Jan. 14 (UPI) — Crude oil prices fell Monday amid renewed concerns about potentially declining crude oil demand resulting from a weaker economic outlook in China.
West Texas Intermediate front-month futures fell 1.3 percent to $50.91 as of 8:28 a.m. EST with Brent front-month futures declining 1.1 percent to $59.81 as of the same time.
The weakness “has been driven by weaker than expected trade data out of China,” Ole Hansen, head of commodity strategy at Saxo Bank, told UPI.
“During December both export and import volumes dropped as the impact of trade war and the ongoing slowdown in China was felt.

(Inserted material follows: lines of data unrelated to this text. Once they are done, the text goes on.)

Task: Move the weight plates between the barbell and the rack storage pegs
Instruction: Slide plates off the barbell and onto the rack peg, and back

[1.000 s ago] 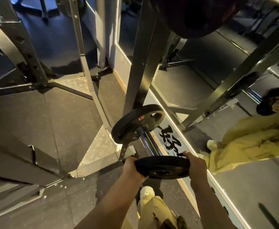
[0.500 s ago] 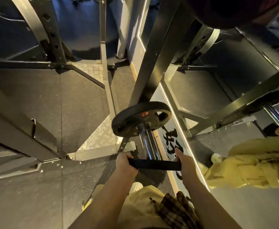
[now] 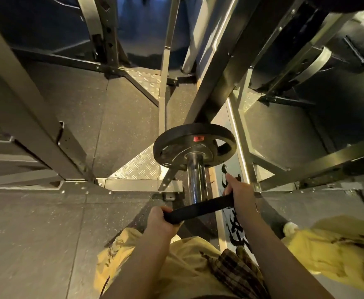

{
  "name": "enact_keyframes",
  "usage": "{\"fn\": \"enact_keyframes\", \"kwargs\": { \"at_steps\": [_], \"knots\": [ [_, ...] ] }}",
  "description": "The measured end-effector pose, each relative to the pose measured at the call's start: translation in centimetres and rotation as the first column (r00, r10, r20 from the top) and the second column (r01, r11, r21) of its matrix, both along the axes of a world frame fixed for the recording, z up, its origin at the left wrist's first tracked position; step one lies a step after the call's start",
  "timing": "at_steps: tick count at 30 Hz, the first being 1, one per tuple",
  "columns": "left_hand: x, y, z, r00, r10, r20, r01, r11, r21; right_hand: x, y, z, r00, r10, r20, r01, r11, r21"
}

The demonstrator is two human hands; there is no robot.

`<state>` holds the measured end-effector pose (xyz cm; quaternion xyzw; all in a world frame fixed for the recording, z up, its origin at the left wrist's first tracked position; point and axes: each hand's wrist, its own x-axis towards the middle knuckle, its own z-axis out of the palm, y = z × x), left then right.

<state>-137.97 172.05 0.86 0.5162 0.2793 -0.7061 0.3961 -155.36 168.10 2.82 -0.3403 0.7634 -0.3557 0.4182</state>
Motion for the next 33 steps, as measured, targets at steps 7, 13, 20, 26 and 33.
{"fn": "enact_keyframes", "kwargs": {
  "at_steps": [7,13,20,26,33],
  "knots": [
    [0.0,-3.6,0.7,0.994,-0.024,0.107,0.031,0.997,-0.064,-1.3,1.4,-1.8,0.94,-0.213,0.266,0.193,0.976,0.1],
    [0.8,-3.3,-0.3,0.994,-0.098,0.043,0.1,0.992,-0.073,-0.2,-0.7,-0.3,0.992,-0.099,0.08,0.09,0.99,0.109],
    [0.9,-3.3,0.0,0.993,-0.112,0.033,0.115,0.99,-0.077,2.3,-1.5,1.6,0.947,0.154,-0.283,-0.149,0.988,0.04],
    [0.7,-6.2,1.9,0.943,-0.285,0.17,0.311,0.938,-0.154,0.3,-1.1,0.8,0.998,-0.028,-0.049,0.033,0.995,0.098],
    [-0.5,-6.5,3.4,0.845,-0.394,0.362,0.488,0.845,-0.218,0.9,-0.3,0.6,0.893,-0.412,0.18,0.365,0.899,0.243]
  ]
}}
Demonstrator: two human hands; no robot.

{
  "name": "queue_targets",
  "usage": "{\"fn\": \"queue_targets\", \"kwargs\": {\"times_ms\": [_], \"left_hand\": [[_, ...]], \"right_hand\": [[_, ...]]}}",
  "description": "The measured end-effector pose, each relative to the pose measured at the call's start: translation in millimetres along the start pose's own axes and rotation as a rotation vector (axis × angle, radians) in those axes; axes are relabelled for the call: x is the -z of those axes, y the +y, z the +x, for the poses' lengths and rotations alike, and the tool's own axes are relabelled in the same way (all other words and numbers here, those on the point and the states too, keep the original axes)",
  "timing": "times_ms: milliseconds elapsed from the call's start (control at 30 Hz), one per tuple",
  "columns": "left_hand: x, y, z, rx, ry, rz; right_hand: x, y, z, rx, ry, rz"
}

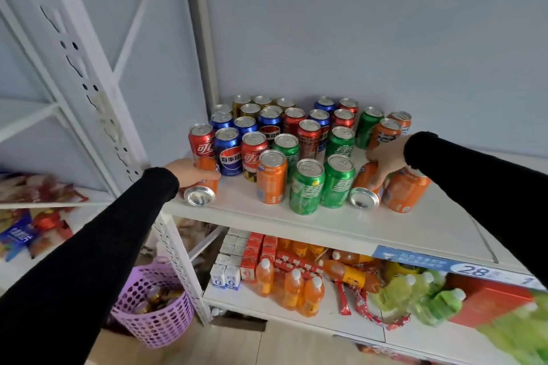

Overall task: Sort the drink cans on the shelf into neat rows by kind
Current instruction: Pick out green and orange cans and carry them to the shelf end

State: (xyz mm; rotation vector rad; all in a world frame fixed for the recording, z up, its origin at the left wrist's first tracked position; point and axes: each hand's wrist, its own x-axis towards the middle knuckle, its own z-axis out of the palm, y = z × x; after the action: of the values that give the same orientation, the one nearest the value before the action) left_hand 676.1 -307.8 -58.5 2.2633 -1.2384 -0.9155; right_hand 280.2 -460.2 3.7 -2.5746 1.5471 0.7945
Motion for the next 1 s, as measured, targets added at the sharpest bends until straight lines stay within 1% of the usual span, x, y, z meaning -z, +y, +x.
{"fn": "queue_targets", "kwargs": {"times_ms": [67, 100, 233, 300, 400, 467, 567, 733, 933, 1000], "left_hand": [[0, -8, 2, -0.008, 0.001, -0.046], [0, -9, -1, -0.028, 0.005, -0.072], [-10, -9, -21, -0.174, 0.037, -0.202], [-20, -10, -28, -0.265, 0.065, -0.298], [-36, -6, -28, -0.382, 0.124, -0.346], [-45, -2, -27, -0.428, 0.148, -0.359], [-57, -1, -25, -0.455, 0.184, -0.329], [-66, 5, -20, -0.465, 0.254, -0.343], [-75, 7, -15, -0.484, 0.395, -0.331], [-78, 6, -15, -0.488, 0.398, -0.360]], "right_hand": [[-5, 3, 0, -0.008, 0.054, 0.007], [-5, 3, -2, -0.007, 0.044, 0.003], [-9, 5, -4, -0.004, 0.077, 0.056], [-13, 4, -6, -0.028, 0.110, 0.033], [-23, 1, -6, -0.027, 0.288, -0.044], [-32, 0, -7, -0.032, 0.424, -0.068], [-42, -6, -8, -0.081, 0.593, -0.113], [-49, -12, -4, -0.157, 0.759, -0.152], [-49, -19, 0, -0.200, 0.829, -0.160], [-51, -17, -1, -0.209, 0.863, -0.130]]}}
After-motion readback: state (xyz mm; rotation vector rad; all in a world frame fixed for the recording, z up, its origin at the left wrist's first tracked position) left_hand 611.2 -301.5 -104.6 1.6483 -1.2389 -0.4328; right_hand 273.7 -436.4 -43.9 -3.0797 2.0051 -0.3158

Crude oil imports remained robust but most of that was due to independent refineries using up their 2018 import quotas,” Hansen said.
Crude oil prices had increased during the previous week, with most gains in the first three sessions of the week, amid trader expectations that the United States and China could advance in talks that could help eliminate tariffs imposed last year.
Expectations reached a high point last Wednesday, when talks started a third session that had not been scheduled, leading to speculation advances had been made. However, the third day of talks did not lead to any significant change.
China is the world’s biggest crude oil importer.
Another reason that the market felt a little more bullish during the past week were comments by Federal Reserve at the end of the first week of the year indicating it would be more patient in announcing future interest rate increases.
However, while the crude market rose in the past week, hedge funds did not appear to share much of the optimism, Hansen added.
“Looking at the weekly change in speculative positions, we find that hedge funds lacked trust in the surging oil market,” he said.
“During the week they only added 5,821 lots to bring the total to 158,146 lots. Drilling deeper into the data we find that short-covering has been the main driver with the gross-long at 257,022 lots being almost unchanged since Dec 4,” Hansen said.
WTI traded at its highest so far this year on Thursday at $52.59 per barrel, following consecutive gains that had started on December 27, when it traded at $44.61 per barrel.
Another reason that helped last week’s gains was optimism that OPEC and Russia agreed cuts of 1.2 million barrels per day starting this year were going to contribute to support price levels.
WTI reached a high of over $76 per barrel in early October but has since declined largely on concern that the crude oil market is oversupplied.